With his fiction career now entering free fall, however, Vidal turned to writing mystery novels, using various pseudonyms. Then came better success with live stage plays, films and television scriptwriting, including the play The Best Man. In Hollywood he wrote the script for Suddenly Last Summer, added the subtle homoerotic context to Ben-Hur and even acted in several films. One of his works, Visit to a Small Planet, a Cold War parable featuring a space alien who provokes war between the US and the Soviet Union, became a successful Broadway play and a film starring Jerry Lewis.

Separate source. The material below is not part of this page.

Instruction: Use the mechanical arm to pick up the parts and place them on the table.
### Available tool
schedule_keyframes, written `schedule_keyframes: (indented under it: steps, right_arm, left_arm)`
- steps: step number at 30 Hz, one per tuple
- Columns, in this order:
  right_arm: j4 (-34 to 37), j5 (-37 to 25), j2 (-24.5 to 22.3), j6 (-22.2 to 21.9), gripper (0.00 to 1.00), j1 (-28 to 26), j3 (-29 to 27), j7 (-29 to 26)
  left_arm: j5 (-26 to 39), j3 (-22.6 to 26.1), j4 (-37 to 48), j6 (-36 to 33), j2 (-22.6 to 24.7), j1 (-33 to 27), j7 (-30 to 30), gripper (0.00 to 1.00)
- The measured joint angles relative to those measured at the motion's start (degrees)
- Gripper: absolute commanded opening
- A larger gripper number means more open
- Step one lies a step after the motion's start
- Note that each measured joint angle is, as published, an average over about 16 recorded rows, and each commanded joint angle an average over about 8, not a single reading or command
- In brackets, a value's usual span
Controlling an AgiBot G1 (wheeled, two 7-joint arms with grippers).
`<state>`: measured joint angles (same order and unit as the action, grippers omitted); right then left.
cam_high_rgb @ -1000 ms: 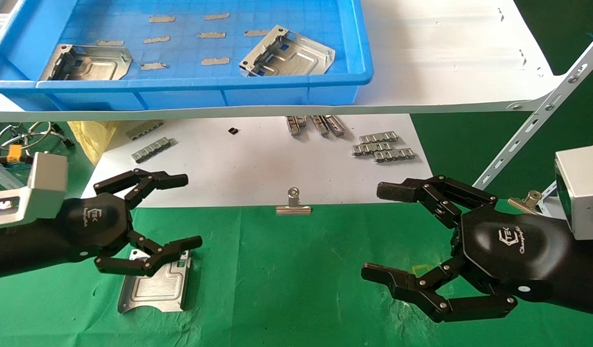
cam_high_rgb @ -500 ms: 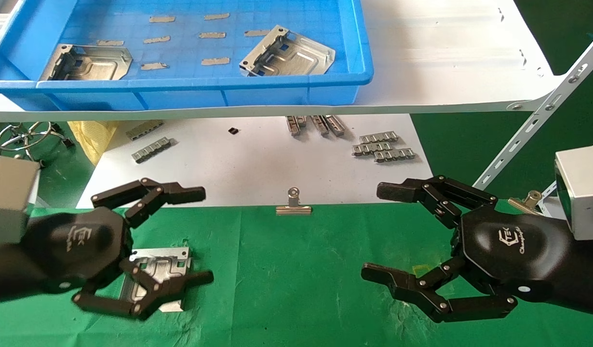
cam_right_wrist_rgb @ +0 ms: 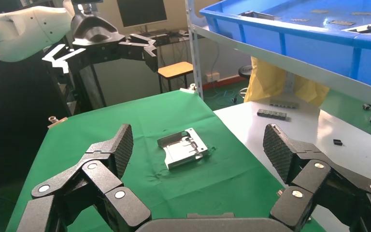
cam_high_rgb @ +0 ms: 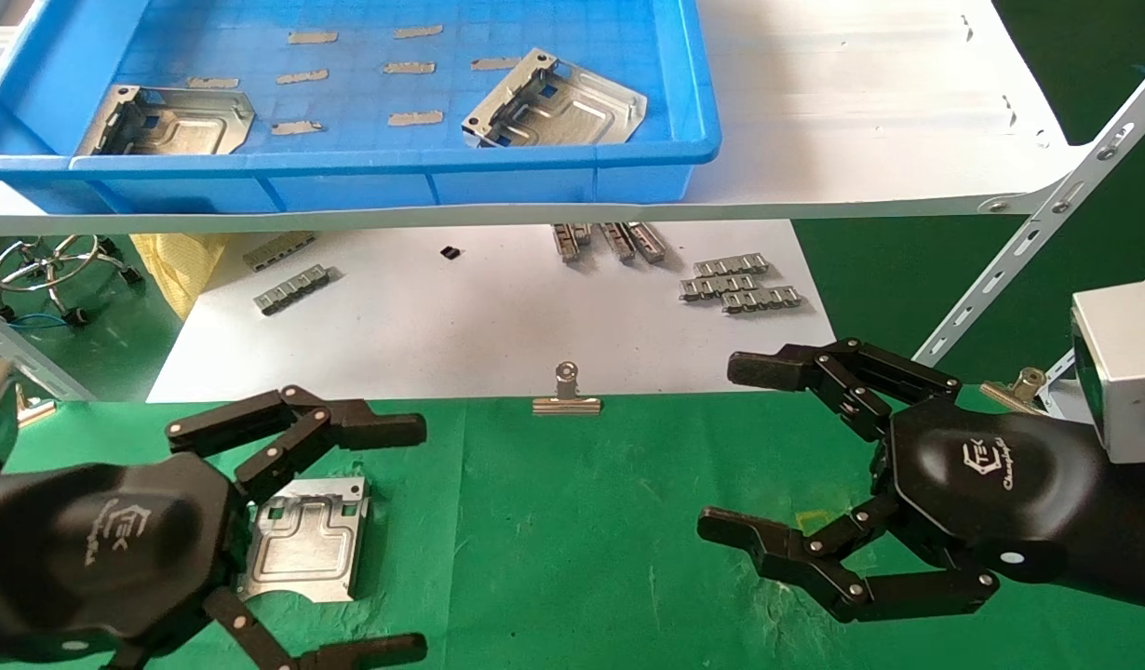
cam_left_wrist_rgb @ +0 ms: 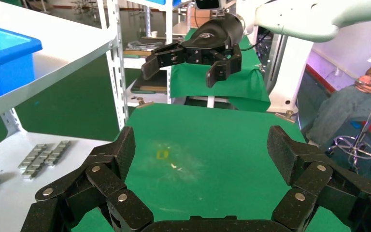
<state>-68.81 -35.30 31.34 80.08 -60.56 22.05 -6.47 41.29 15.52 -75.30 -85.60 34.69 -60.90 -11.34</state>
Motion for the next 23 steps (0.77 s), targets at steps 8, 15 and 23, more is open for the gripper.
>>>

But more than just a journeyman writer, Vidal saw himself as a wide-ranging man of letters. Besides comic turns and historical novels on America or his more controversial Julian, about a Roman emperor trying to return a Christian empire to its pagan roots, he authored important essays, including a contribution to The New York Review of Books in 1974 on Italo Calvino that brought Calvino to the attention of American readers. His 1987 essay on Dawn Powell restored that author’s reputation and helped bring her works back into print. Readers looked forward to his annual political essays in The Nation as well.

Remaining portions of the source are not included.